From the entries below, output the line with "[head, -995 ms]" and each following line up to and including the line with "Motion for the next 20", exactly as written.

#####

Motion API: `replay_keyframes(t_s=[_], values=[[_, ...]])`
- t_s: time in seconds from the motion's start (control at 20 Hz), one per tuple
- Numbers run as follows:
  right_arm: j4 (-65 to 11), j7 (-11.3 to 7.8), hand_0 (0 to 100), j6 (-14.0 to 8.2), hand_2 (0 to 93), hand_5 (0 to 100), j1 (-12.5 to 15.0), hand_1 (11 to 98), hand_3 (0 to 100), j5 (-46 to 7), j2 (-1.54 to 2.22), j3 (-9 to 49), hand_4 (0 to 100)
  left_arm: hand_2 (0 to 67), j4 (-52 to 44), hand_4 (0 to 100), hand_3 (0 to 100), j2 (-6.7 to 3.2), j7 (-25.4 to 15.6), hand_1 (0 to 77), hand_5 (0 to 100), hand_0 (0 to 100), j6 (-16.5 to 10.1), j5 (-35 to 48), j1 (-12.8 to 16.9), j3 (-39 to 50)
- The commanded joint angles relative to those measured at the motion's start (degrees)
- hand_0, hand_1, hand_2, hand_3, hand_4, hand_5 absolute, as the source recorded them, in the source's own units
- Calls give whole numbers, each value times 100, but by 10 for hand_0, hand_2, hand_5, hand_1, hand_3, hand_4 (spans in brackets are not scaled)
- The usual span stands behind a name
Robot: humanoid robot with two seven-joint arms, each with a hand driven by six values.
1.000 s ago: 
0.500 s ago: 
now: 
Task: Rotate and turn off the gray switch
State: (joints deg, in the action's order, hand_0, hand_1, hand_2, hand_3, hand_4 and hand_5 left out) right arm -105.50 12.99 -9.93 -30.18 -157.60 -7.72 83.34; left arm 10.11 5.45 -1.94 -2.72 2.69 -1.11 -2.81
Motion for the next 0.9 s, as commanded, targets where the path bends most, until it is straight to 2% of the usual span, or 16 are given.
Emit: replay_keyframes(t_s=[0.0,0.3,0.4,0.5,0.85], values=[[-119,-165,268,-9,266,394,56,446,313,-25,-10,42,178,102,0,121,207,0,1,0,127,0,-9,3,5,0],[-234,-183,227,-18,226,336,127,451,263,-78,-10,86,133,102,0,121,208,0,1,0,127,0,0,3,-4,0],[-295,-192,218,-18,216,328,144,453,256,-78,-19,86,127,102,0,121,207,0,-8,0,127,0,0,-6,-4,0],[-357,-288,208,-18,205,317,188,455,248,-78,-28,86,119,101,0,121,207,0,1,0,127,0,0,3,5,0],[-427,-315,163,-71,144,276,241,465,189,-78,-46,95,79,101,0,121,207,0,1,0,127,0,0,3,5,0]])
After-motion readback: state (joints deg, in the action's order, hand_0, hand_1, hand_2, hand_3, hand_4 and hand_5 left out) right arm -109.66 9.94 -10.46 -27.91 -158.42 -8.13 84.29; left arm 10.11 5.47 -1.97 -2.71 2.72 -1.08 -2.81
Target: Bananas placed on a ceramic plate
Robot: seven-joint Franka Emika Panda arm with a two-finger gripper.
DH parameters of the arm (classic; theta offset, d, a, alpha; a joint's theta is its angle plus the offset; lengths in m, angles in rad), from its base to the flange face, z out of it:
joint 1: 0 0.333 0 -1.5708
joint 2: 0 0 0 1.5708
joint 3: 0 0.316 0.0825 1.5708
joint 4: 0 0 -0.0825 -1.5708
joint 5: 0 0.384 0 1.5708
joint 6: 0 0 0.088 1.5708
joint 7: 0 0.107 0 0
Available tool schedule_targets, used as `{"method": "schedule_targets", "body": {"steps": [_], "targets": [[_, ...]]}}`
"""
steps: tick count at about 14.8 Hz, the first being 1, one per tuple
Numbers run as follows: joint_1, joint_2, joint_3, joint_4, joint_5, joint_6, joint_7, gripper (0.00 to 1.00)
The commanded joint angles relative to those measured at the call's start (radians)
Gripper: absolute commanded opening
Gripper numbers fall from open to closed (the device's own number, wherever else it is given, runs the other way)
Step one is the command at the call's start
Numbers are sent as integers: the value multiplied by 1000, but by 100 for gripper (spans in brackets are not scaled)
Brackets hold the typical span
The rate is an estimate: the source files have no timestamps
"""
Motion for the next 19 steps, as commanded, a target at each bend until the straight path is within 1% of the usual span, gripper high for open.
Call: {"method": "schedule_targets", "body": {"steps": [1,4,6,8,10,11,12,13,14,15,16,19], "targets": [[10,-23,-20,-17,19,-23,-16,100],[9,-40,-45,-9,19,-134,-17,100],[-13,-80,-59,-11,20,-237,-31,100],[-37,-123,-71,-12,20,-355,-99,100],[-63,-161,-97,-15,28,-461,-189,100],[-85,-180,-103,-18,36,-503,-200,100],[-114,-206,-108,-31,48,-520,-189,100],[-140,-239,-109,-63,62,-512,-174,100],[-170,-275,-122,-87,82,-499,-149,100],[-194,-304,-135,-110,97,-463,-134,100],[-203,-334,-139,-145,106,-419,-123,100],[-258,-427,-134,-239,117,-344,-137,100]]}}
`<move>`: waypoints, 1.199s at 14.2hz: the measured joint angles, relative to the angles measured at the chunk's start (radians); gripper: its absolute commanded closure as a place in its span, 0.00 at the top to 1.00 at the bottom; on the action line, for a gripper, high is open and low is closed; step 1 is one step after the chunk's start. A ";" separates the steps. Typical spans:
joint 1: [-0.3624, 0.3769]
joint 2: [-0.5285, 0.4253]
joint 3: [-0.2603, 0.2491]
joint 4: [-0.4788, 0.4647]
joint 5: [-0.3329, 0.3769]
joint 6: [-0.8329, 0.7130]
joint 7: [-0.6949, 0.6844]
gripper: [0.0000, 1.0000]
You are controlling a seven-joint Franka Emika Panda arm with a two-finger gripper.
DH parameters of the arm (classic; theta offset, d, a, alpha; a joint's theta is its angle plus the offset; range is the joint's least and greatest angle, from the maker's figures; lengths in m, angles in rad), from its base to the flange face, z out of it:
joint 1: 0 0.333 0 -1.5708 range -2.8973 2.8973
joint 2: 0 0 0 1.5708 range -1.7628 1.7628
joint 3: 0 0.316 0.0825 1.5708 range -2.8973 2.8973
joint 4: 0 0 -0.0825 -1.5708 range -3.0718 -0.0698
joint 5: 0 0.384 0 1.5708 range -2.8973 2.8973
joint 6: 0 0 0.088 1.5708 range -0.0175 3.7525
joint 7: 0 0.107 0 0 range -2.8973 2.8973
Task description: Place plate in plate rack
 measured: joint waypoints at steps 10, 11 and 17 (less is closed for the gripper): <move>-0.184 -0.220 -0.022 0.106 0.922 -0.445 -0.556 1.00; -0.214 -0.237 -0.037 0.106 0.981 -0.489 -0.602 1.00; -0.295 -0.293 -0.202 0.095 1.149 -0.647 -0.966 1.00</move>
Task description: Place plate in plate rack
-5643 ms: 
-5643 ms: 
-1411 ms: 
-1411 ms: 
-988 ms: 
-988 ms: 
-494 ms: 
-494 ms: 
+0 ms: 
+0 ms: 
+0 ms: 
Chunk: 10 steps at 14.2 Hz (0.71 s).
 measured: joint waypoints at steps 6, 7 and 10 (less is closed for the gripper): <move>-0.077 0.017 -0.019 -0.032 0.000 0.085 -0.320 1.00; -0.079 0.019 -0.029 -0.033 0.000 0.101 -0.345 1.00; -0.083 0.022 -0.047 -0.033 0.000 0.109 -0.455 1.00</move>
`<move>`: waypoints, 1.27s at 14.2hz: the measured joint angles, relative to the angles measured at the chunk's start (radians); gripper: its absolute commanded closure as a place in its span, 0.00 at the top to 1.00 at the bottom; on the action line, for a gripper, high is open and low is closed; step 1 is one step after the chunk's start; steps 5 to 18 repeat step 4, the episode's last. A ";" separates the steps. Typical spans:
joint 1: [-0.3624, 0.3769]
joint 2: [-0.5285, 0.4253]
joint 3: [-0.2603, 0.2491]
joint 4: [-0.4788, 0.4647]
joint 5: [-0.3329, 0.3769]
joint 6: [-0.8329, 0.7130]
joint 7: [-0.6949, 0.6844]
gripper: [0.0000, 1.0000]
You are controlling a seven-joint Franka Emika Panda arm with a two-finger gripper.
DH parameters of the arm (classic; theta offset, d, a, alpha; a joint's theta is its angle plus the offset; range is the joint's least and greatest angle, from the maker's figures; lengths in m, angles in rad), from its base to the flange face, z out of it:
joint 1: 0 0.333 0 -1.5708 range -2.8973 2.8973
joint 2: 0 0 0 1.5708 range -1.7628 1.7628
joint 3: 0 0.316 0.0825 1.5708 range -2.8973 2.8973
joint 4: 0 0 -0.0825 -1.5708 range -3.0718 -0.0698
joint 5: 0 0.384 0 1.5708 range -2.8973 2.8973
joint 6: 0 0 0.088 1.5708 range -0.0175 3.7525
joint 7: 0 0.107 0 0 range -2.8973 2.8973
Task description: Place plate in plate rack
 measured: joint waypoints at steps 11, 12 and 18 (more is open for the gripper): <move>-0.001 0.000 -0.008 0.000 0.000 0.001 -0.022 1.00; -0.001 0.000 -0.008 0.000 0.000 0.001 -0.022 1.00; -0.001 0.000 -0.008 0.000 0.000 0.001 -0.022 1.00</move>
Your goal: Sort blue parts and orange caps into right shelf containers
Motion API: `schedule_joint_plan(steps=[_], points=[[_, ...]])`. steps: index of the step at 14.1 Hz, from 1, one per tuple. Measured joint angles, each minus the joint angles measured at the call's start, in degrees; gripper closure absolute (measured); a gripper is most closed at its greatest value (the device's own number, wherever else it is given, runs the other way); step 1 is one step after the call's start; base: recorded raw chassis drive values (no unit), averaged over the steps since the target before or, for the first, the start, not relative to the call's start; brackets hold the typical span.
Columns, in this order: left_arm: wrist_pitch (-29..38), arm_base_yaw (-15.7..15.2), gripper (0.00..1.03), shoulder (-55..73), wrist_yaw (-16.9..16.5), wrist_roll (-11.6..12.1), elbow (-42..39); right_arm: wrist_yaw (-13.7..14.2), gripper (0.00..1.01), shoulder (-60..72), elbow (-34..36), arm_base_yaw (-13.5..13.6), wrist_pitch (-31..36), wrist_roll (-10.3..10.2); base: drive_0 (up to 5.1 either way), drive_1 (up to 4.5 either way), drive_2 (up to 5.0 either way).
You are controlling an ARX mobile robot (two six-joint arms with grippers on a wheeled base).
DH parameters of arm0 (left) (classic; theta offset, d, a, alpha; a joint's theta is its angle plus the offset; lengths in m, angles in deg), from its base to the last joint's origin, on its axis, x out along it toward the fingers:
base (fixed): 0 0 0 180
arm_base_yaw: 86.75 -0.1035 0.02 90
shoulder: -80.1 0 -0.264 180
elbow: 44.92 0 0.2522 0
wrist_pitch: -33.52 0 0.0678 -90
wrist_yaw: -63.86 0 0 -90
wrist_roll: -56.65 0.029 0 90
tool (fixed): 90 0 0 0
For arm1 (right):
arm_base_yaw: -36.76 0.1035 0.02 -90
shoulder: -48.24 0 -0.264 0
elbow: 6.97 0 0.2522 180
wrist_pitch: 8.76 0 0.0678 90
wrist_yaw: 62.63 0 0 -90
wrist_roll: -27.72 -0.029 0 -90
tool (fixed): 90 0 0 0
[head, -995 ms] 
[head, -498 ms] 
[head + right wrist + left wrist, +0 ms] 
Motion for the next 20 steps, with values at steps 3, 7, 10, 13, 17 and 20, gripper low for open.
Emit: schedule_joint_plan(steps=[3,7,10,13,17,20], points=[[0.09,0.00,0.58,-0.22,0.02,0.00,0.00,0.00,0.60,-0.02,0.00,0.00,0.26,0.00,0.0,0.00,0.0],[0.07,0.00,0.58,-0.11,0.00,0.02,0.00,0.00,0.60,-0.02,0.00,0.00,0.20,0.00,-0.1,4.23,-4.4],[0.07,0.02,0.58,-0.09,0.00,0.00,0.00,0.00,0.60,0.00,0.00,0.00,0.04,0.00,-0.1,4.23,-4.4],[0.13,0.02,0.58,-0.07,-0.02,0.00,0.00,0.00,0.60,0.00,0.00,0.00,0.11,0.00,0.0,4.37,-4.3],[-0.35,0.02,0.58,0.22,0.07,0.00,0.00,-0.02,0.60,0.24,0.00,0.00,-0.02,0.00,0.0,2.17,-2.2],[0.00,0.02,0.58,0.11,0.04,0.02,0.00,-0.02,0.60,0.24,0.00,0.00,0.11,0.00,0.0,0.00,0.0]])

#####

ANSWER TO THE EXERCISE:
[head, -995 ms] 
[head, -498 ms] 
[head + right wrist + left wrist, +0 ms] 
Motion for the next 20 steps, with values at steps 3, 7, 10, 13, 17 and 20, gripper low for open.

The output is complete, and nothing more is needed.